Summary: The Dane article shows that continuity in print does not exist. Through examining the history of printing from the fifteenth and eighteenth centuries, Dane shows that there are differences in the ways in which they operated.

Important Points:

  1. “Proponents of Print culture… relation to Oral Culture, learning, individuality, technology, and the obligatory Rise of Humanism.” (page 1).

This quote links Print Culture to the development of many important things. Without print, the way we learn, speak, behave, use technology, and think would all be very different.

  1. “We know all about texts; we know a lot about paper; we know something about ink; we know very little about type, or at least, what passed as type for the earliest printers.” Pg. 29

This quote shows that while we are familiar with all the components of texts, we do not know much about how they all come together to make text. This shows that little emphasis has been put on understanding early printing techniques and how they have evolved over the years to improve.

  1. “Anomalies appear whenever one looks hard enough for them.” Pg. 30

This quote shows that in order to understand something, we have to study it very hard to find any confusing points. If someone does not look close enough they will not notice that something is inconsistent or different from the rest.


Confusing Parts:

  1. “But this implies first that we know something about the rise of humanism (whatever that is).” Pg. 31.

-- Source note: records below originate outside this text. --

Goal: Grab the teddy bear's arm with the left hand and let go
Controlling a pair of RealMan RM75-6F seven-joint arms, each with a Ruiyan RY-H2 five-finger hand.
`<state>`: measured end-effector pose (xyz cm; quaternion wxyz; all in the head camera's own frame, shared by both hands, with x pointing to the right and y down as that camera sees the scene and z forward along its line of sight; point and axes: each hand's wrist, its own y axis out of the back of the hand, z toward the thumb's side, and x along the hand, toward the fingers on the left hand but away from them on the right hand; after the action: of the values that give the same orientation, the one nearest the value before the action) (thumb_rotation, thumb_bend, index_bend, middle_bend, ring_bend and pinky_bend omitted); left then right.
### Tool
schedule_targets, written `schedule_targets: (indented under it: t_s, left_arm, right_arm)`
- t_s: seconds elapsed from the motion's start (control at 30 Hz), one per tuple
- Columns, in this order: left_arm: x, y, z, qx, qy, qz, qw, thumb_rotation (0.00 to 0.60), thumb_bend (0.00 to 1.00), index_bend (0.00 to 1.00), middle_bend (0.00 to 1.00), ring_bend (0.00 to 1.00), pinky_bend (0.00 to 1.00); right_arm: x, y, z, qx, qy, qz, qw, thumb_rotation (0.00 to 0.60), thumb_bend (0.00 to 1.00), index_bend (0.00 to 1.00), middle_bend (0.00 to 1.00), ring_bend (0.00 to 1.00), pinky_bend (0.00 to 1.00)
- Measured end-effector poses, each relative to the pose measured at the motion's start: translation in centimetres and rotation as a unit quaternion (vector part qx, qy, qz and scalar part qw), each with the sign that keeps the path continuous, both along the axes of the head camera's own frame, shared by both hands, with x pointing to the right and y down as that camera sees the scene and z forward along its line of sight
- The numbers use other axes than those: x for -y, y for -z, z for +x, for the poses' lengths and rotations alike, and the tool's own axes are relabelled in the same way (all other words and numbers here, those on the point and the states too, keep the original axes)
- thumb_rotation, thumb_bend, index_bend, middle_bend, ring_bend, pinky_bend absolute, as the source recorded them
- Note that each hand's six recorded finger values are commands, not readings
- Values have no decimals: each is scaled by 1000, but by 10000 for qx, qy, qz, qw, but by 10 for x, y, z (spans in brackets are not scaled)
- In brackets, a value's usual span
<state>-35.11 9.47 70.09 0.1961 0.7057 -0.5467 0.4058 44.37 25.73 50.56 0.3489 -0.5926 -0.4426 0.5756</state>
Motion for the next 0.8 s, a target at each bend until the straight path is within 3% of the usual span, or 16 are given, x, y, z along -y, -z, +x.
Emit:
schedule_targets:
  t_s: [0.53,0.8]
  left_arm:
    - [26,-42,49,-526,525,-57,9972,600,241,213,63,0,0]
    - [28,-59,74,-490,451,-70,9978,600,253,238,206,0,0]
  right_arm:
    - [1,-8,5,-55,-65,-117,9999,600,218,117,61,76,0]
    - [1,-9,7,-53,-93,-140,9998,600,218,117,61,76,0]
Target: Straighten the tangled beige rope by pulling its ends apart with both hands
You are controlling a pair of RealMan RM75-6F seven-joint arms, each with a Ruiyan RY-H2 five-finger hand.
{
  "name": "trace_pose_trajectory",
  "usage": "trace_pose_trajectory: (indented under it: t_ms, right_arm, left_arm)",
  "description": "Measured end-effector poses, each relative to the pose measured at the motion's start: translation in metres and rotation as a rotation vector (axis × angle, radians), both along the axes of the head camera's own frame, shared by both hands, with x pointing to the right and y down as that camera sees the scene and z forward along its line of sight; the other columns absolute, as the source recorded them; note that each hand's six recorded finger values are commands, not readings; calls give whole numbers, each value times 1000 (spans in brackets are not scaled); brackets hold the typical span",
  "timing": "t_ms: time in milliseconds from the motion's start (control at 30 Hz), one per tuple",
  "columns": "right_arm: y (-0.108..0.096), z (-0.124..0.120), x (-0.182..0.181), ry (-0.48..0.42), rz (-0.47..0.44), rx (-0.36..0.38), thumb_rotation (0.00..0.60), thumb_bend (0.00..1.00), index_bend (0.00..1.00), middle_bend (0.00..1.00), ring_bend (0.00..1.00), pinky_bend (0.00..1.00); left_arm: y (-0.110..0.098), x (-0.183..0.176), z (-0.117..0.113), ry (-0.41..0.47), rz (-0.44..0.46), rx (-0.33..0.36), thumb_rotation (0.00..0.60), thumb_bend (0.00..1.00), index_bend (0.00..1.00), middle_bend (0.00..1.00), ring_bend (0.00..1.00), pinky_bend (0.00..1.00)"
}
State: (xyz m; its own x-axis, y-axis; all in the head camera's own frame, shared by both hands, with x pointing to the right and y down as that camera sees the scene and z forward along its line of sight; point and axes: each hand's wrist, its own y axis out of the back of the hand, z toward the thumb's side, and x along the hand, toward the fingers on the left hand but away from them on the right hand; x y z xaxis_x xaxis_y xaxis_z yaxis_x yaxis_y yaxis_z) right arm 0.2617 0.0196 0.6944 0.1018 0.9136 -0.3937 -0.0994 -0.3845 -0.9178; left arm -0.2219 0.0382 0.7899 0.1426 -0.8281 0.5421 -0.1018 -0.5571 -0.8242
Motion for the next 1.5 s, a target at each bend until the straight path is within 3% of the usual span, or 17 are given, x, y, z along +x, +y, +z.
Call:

Although I know that the Gutenberg Bible was printed during Humanism, I do not fully understand Dane’s purpose for including Humanism in the section. I expected it to play a larger role in the text, but I felt like it was shoe-horned in.

  1. “The fifteenth century does not lead to the eighteenth century through some Rise and Progress narrative; it simply is the eighteenth century.”

This quote did not make sense to me. Earlier Dane discussed how little had changed in print technology between these two centuries. Later he goes on to say that there were significant changes, but this quote seems to say that the eighteenth century just happened with no relation to the fifteenth century at all.

Question: Are there any other instances where continuity was believed to be present in other media forms, but was not?